Persyaratan ‘kedewaan’ itulah yang menimbulkan bahwa para selebritis harus berada di atas kehidupan rakyat biasa, atau menurut istilah mereka ‘kelas bintang’. Saat Inul yang penyanyi kampung mendadak melejit ke angkasa dan bersinar melebihi si Raja Dangdut ( dalam sebuah konser di Taman Impian Jaya Ancol, penonton memang menyerukan agar si Raja Dangdut turun panggung, agar Inul segera muncul), banyak pihak yang mendadak sirik. “Siapa sih dia, kok merasa lebih hebat dari kita,” begitu (konon ) kata CM, penyanyi dangdut lain yang merasa lebih senior.

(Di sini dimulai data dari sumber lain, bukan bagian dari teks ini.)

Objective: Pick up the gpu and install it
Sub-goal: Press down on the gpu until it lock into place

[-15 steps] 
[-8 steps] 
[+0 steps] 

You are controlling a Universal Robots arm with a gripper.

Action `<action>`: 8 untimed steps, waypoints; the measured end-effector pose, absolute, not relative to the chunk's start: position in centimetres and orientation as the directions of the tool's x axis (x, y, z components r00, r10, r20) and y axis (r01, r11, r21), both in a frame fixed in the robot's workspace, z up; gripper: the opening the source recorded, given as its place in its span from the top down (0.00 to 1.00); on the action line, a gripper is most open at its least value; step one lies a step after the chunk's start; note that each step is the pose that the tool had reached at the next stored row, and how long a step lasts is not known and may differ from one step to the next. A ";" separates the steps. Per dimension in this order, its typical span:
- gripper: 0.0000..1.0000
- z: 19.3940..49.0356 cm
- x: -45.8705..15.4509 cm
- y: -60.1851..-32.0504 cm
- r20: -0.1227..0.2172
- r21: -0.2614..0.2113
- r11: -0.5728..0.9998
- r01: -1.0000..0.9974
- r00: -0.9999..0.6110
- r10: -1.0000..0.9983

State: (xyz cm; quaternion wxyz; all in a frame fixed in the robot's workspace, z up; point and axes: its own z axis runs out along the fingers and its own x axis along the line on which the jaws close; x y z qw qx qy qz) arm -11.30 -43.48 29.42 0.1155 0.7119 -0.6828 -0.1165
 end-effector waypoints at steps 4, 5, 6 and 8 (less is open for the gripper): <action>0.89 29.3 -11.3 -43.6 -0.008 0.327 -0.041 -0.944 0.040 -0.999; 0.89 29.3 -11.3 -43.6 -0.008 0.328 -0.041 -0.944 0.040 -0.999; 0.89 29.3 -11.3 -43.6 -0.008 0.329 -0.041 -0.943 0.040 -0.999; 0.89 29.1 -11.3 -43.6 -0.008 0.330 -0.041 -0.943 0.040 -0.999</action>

Yang mencuat sebenarnya persaingan tajam, dengan alasan yang meragukan kebintangan Inul, sambil menyeret-nyeret gaya joget ngebor Inul sebagai kambing hitam.

Tapi semua penekanan yang secara telanjang membangkitkan citra Inul sebagai korban kedengkian justru menjadikan sosok orang pinggiran sebagai pemenang. Efek bola salju bahkan menggelindingkan kemashuran Inul hampir di semua stasiun TV swasta. Saya mencatat beberapa tayangan khusus seperti Rindu Inul (Trans TV), Sang Bintang (SCTV), Inul Tainment (TPI), Goyang Inul dan sebagainya. Bahkan SCTV juga menayangkan Kenapa Harus Inul, sebuah sinetron yang dibuat khusus tentang Inul. Semua ini adalah fakta kebintangan (stardom) Inul yang amat kontradiktif dengan boikot yang dilakukan oleh sebuah organisasi penyanyi dangdut.

Hal yang serupa muncul di genre talk show, sebuah model perbincangan yang terlanjur dimitoskan sebagai sebuah acara menjual percakapan cerdas. Ketika Tukul Arwana hadir dengan segenap kenaifannya dan berhasil mencuri perhatian pemirsa, muncul kehebohan di kalangan para pemandu acara. Kali ini obyek kecemburuan mereka adalah gaya lugu sekaligus ‘kebodohan’ Tukul yang tak bisa mengeja kata bahasa Inggris dengan benar. Namun kepolosan Tukul yang tak segan mengejek diri sendiri pun mengundang simpati. Hingga kini, acara Empat Mata yang dipandu Tukul Arwana masih menampilkan nafas panjang.

Hal yang sama pun pernah terjadi di Amerika, ketika William Hung, peserta kontes American Idol, diejek habis-habisan oleh seorang juri (Simon Cowell) saat dia menyanyikan lagu She Bangs-nya Ricky Martin. Hung memang tidak ganteng, bahkan tergolong ‘parah’ untuk kontestan American Idol. Wajah Mongoloid, gigi tonggos, rambut kaku, gaya kikuk dengan logat Inggris- Hong Kong yang terdengar aneh. Tak heran bila penampilannya dikomentari sebagai ‘perfect storm to stardom”. Namun saat dimaki, dia menjawab polos,” "Um, I already gave my best, and I have no regrets at all." Publik layar kaca Amerika pun jatuh cinta padanya. Dia mendapat kontrak rekaman album, tampil dalam sejumlah film iklan, menjadi bintang tamu di beberapa talk show beken; Entertainment Tonight, The Late Show With David Letterman, The Howard Stern Radio Show, The Ellen DeGeneres Show, Dateline NBC, Arrested Development.